Le contenu du bol alimentaire, recueilli via la pompe stomacale en situation va nous nous renseigner sous bien des aspects. Voici comment l’appréhender efficacement et par ordre de priorité :

1. Observation de la taille des taxons

De manière générale, la nourriture des truites en cette période est constituée de proies de petite et même parfois de très petite taille. A nous de bien observer ça, nous saurons dés lors quelle taille d’hameçon nous ne devrons pas dépasser.

2. Proportion entre les taxons ailés et ceux à l’état larvaire ou nymphal

Cela nous donnera une idée assez précise de la stratégie de pêche à adopter. Si par exemple on ne rencontre aucun insecte ailé dans le bol alimentaire (et ce de façon récurrente après quelques prises), on en déduira aisément que la pêche en sèche n’est pas la bonne option… scénario très courant mais qui mérite d’être confirmé. Le contraire arrive aussi, heureusement.

3. Présence d’un type de taxon majoritaire et déterminant voire exclusif

Petits imagos ??? ... fourmis ????… Nymphes d’ignitas ???... d’autres cas encore ? La liste peut s’étendre ! Voilà qui nous éclairera de façon plus formelle sur le choix de la mouche lorsque la pêche se complique… et pour les monteurs c’est une source d’inspiration formidable !

4. Bol alimentaire minimaliste voire absence d’alimentation

Ecoutons ce que nous dit Skues :

"La truite monte pour deux raisons combinées :

A/ Parce qu’elle à faim.

B/ Parce qu’il y a de la nourriture."

... j’adore cet axiome.

De plus en plus fréquemment, il arrive que l’"autopsie" ne révèle rien de notoire. Ce genre de situation survient la plupart du temps quand la pêche est mauvaise et que l’on ne prend que quelques rares et difficiles poissons… situation que j’ai particulièrement rencontré ces 2 derniers mois. Les truites n’ont peut-être pas faim dans ces moments là… Ou est-ce l’absence de nourriture qui ne produit donc pas la stimulation suffisante pour les mettre en appétit ? Je vous laisse juge.

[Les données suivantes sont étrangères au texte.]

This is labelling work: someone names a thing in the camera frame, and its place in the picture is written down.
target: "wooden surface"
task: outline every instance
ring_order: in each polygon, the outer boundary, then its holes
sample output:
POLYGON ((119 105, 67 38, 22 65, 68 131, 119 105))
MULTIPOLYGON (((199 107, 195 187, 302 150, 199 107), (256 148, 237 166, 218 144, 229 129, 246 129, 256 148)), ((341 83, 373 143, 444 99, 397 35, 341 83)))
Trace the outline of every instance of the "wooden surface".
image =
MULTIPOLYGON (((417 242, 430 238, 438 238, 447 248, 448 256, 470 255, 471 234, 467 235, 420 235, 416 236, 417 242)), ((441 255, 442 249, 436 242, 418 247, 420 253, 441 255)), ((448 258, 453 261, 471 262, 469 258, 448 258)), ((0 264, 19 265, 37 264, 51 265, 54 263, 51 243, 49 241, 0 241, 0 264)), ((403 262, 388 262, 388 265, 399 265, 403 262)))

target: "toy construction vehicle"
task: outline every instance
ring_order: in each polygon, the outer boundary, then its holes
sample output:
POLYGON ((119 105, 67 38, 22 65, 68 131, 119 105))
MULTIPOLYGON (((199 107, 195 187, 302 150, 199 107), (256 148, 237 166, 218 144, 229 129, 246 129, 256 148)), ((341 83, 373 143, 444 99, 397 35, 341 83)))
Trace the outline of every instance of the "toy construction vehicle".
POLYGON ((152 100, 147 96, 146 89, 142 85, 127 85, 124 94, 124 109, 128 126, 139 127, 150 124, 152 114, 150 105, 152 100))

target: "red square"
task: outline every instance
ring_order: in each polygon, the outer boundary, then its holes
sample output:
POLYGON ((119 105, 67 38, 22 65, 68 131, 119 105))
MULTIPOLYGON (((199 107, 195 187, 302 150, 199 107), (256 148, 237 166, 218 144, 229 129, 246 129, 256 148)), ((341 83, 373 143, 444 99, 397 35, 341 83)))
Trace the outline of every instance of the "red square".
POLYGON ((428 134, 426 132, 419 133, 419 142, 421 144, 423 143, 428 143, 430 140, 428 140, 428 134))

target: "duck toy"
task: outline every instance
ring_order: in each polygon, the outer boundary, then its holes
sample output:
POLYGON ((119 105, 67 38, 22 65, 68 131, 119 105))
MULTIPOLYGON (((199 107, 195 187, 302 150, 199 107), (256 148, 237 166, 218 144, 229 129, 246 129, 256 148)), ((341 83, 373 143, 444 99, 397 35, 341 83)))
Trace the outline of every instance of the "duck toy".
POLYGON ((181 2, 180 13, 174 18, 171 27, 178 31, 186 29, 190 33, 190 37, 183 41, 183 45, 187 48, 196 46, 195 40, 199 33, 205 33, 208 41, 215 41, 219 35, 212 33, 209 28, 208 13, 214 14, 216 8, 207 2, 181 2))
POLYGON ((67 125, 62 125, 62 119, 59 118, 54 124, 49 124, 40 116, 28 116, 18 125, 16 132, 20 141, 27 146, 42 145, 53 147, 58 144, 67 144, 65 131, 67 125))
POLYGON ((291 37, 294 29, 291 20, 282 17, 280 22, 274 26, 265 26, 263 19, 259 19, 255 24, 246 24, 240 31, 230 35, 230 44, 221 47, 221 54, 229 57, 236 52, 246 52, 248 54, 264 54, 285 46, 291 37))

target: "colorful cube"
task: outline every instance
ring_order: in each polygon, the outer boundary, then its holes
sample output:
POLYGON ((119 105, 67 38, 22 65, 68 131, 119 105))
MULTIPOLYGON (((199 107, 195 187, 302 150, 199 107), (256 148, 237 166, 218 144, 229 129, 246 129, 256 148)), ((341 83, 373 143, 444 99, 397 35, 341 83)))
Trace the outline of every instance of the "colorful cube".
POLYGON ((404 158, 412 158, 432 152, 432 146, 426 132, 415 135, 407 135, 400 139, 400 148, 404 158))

La synthèse de ces observations nous amènera naturellement à deux choses fondamentales et selon moi fortement liées :

1. Mieux comprendre le fonctionnement de sa rivière et le comportement des truites qui vivent dedans. D’un bassin versant à l’autre les différences peuvent être notables... D’une région à une autre n’en parlons même pas !

2. Savoir quels sont les insectes les plus prisés et à quel stade les imiter. On observera à l’usage que certains insectes (et/ou certains stades de leur développement) peuvent s’avérer déterminants.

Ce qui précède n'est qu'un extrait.